> **Problem to work on**
Copy each line of the records below that mentions the word "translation".

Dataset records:

·····

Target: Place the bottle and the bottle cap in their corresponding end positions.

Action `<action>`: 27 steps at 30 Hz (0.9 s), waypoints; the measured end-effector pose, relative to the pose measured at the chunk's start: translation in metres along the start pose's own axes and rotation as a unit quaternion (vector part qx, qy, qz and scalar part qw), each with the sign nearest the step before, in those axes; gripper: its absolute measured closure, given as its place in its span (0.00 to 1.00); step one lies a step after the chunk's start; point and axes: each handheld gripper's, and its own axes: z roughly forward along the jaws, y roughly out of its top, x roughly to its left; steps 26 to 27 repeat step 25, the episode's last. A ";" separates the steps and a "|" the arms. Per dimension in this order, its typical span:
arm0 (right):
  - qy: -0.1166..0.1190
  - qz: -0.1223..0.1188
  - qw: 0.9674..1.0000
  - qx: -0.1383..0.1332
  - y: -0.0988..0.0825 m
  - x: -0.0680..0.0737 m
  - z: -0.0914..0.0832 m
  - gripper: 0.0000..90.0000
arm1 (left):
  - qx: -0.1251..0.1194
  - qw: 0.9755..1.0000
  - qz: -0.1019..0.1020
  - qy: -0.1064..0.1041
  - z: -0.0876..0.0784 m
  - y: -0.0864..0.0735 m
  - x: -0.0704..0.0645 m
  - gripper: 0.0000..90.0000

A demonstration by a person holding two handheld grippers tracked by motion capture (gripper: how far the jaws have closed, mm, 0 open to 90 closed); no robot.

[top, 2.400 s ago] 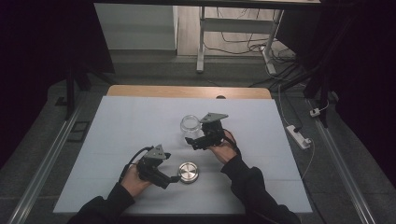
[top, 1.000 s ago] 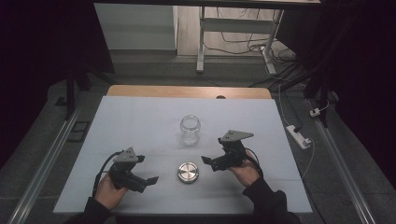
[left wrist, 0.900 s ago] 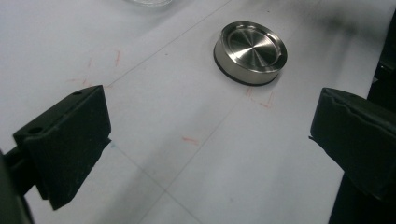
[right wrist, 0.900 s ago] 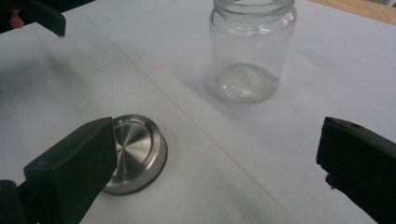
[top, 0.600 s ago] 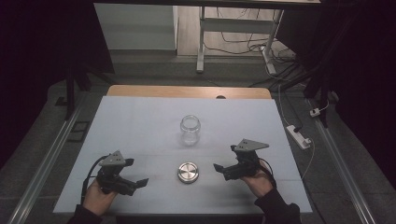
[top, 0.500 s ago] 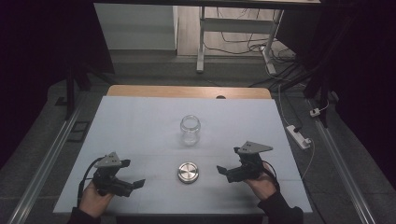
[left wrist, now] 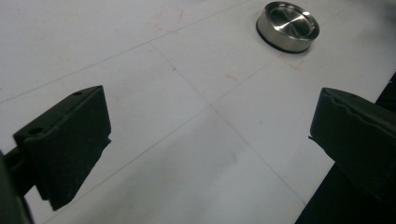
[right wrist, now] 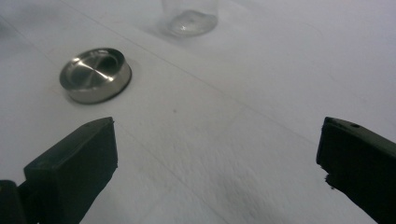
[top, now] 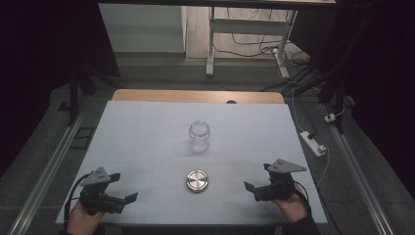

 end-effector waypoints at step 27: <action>-0.057 0.051 0.997 0.023 -0.041 -0.009 -0.040 0.00 | 0.022 0.998 -0.032 0.051 -0.015 -0.029 0.002 0.00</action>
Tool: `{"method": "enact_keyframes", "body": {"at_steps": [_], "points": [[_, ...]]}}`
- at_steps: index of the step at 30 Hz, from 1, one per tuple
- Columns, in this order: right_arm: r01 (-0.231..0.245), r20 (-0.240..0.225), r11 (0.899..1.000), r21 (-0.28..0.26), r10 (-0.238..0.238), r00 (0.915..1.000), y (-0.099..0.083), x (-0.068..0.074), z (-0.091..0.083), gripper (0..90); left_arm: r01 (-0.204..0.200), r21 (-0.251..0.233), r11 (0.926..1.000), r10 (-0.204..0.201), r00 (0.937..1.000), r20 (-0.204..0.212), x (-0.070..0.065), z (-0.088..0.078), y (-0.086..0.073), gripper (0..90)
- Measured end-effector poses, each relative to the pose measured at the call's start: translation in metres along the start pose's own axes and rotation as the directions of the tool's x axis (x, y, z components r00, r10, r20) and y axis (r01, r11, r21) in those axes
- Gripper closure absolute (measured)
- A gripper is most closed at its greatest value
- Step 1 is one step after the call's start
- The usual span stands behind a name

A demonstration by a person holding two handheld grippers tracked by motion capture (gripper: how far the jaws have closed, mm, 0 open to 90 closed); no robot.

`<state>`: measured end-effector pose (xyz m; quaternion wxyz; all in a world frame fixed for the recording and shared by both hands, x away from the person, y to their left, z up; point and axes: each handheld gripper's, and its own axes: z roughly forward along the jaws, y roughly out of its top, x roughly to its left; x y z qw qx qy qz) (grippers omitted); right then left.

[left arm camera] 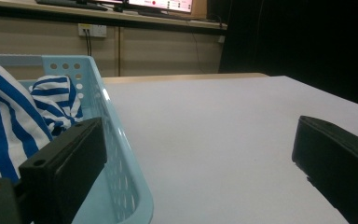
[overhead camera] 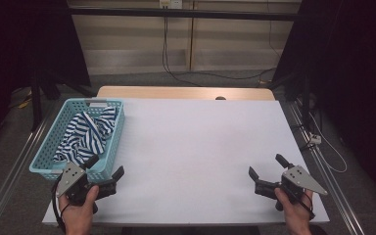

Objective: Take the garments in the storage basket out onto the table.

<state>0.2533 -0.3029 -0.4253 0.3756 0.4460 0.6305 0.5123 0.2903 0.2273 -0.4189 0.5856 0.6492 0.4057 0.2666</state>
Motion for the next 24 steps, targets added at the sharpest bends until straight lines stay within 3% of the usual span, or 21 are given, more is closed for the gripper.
{"method": "enact_keyframes", "body": {"at_steps": [7,10,15,18,24], "points": [[-0.007,0.000,1.000,0.000,0.007,1.0000,-0.001,-0.002,0.000,0.0,0.002,0.020,0.9998,-0.002,1.0000,0.001,0.005,-0.004,0.003,3.1],[-0.007,0.000,1.000,0.002,0.007,1.0000,0.000,-0.002,0.000,0.0,0.020,0.054,0.9983,-0.020,0.9997,0.011,0.007,-0.006,0.005,3.1],[-0.003,-0.008,1.000,-0.004,0.003,1.0000,0.000,-0.002,0.000,0.0,0.002,0.061,0.9981,-0.002,1.0000,0.007,0.011,-0.008,0.010,3.1],[0.002,0.003,1.000,-0.004,-0.002,1.0000,0.001,-0.003,-0.002,0.0,0.023,0.088,0.9959,-0.025,0.9995,0.018,0.017,-0.012,0.016,3.0],[0.005,-0.009,1.000,-0.009,-0.006,0.9999,0.001,-0.002,-0.001,0.0,-0.005,0.097,0.9953,0.008,0.9994,-0.033,0.028,-0.018,0.026,2.3]]}}
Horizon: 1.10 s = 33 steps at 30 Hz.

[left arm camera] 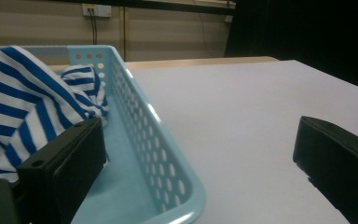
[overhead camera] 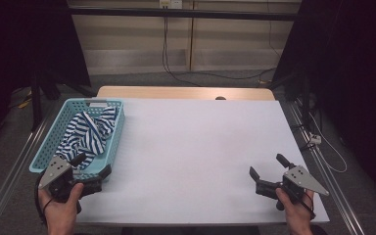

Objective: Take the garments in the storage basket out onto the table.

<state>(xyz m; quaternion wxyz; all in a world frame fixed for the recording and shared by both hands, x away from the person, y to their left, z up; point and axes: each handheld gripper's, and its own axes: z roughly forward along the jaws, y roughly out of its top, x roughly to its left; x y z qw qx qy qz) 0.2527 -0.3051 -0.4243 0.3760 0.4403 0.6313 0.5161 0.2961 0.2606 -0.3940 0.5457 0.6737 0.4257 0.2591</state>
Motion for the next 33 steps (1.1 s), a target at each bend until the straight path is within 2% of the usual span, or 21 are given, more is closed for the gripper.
{"method": "enact_keyframes", "body": {"at_steps": [3,5,8,11,13,17,18,19,21,22,24,25,28,29,31,33], "points": [[-0.003,-0.003,1.000,0.002,0.003,1.0000,0.000,0.000,0.001,0.0,-0.015,0.003,0.9999,0.015,0.9997,-0.020,0.007,-0.003,0.005,2.3],[-0.006,-0.004,1.000,0.005,0.006,1.0000,0.000,-0.001,0.003,0.0,-0.021,0.022,0.9995,0.021,0.9997,-0.012,0.012,-0.004,0.008,2.5],[-0.006,-0.010,1.000,0.006,0.006,0.9999,0.000,-0.001,0.005,0.0,0.005,0.030,0.9995,-0.004,1.0000,-0.004,0.018,-0.001,0.009,3.0],[-0.008,-0.010,1.000,0.003,0.008,0.9999,0.000,-0.001,0.004,0.0,-0.007,0.053,0.9986,0.006,0.9999,0.008,0.022,0.001,0.012,3.0],[-0.008,-0.011,1.000,0.004,0.008,0.9999,0.000,0.000,0.004,0.0,-0.022,0.074,0.9970,0.023,0.9996,-0.015,0.023,0.003,0.017,3.3],[-0.012,-0.013,1.000,0.005,0.012,0.9998,0.000,0.000,0.004,0.0,-0.008,0.084,0.9965,0.009,0.9999,-0.008,0.026,0.005,0.027,4.2],[-0.009,-0.014,1.000,0.002,0.009,0.9999,0.000,0.000,0.004,0.0,-0.041,0.102,0.9940,0.042,0.9991,-0.009,0.029,0.005,0.030,4.2],[-0.009,-0.014,1.000,0.000,0.009,0.9999,0.000,0.000,0.005,0.0,-0.031,0.101,0.9944,0.033,0.9994,-0.014,0.028,0.007,0.032,3.9],[-0.012,-0.016,1.000,0.004,0.012,0.9998,0.000,0.000,0.005,0.0,-0.065,0.147,0.9870,0.068,0.9975,-0.019,0.033,0.007,0.038,2.6],[-0.009,-0.019,1.000,0.006,0.009,0.9998,0.000,0.000,0.005,0.0,-0.034,0.139,0.9897,0.037,0.9992,-0.018,0.035,0.009,0.040,3.5],[-0.005,-0.023,1.000,0.010,0.006,0.9997,-0.001,0.000,0.005,0.0,-0.027,0.135,0.9905,0.031,0.9991,-0.028,0.038,0.010,0.042,3.7],[-0.006,-0.023,1.000,0.009,0.006,0.9997,-0.001,0.000,0.006,0.0,-0.009,0.140,0.9901,0.014,0.9995,-0.029,0.046,0.011,0.045,3.5],[-0.006,-0.025,1.000,0.011,0.007,0.9997,-0.001,-0.001,0.006,0.0,-0.002,0.155,0.9880,0.008,0.9992,-0.040,0.053,0.013,0.048,3.4],[-0.007,-0.023,1.000,0.012,0.007,0.9997,-0.001,-0.001,0.006,0.0,0.001,0.168,0.9857,0.005,0.9993,-0.037,0.060,0.015,0.050,3.3],[-0.007,-0.023,1.000,0.014,0.007,0.9997,-0.001,0.000,0.006,0.0,0.010,0.179,0.9837,-0.002,0.9990,-0.044,0.064,0.016,0.051,3.3],[-0.008,-0.025,1.000,0.017,0.009,0.9996,-0.001,0.001,0.007,0.0,0.023,0.223,0.9746,-0.013,0.9987,-0.049,0.074,0.020,0.055,3.1]]}}
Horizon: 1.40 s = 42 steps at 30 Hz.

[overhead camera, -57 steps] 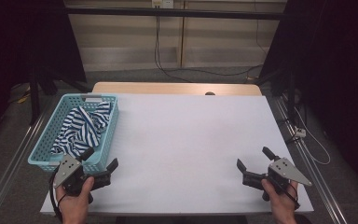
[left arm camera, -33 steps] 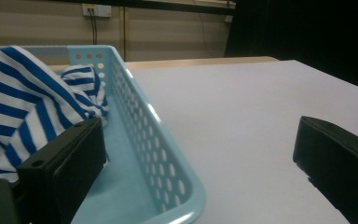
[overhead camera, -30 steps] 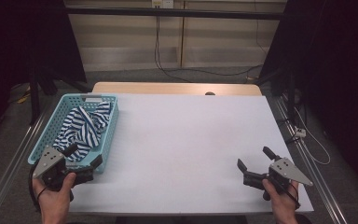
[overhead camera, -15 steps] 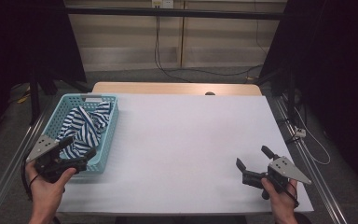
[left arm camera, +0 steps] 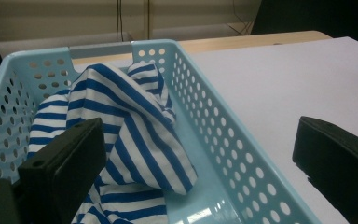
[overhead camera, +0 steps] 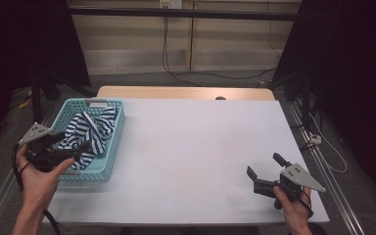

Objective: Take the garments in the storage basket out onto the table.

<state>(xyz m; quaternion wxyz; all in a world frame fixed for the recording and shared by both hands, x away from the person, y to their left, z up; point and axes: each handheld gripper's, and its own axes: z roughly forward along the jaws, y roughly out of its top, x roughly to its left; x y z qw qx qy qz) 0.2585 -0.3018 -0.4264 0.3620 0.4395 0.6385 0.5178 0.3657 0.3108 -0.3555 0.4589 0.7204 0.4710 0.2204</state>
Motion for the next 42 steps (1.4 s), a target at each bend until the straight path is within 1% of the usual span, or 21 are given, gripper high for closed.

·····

> **Answer to this task**
Action `<action>`: 27 steps at 30 Hz (0.9 s), waypoints; the measured end-effector pose, relative to the pose measured at the chunk's start: translation in metres along the start pose's own axes and rotation as a unit quaternion (vector part qx, qy, qz and scalar part qw), each with the sign nearest the step before, in those axes; gripper: its absolute measured closure, given as its place in its span (0.00 to 1.00); step one lies a step after the chunk's start; point and axes: each handheld gripper's, and its own axes: z roughly forward along the jaws, y roughly out of its top, x roughly to its left; steps 26 to 27 repeat step 25, the episode's last. A ";" separates the steps and a "|" the arms. Per dimension in this order, its typical span:
- Measured end-effector poses, each relative to the pose measured at the call's start: translation in metres along the start pose's own axes and rotation as the directions of the tool's x axis (x, y, z components r00, r10, r20) and y axis (r01, r11, r21) in those axes

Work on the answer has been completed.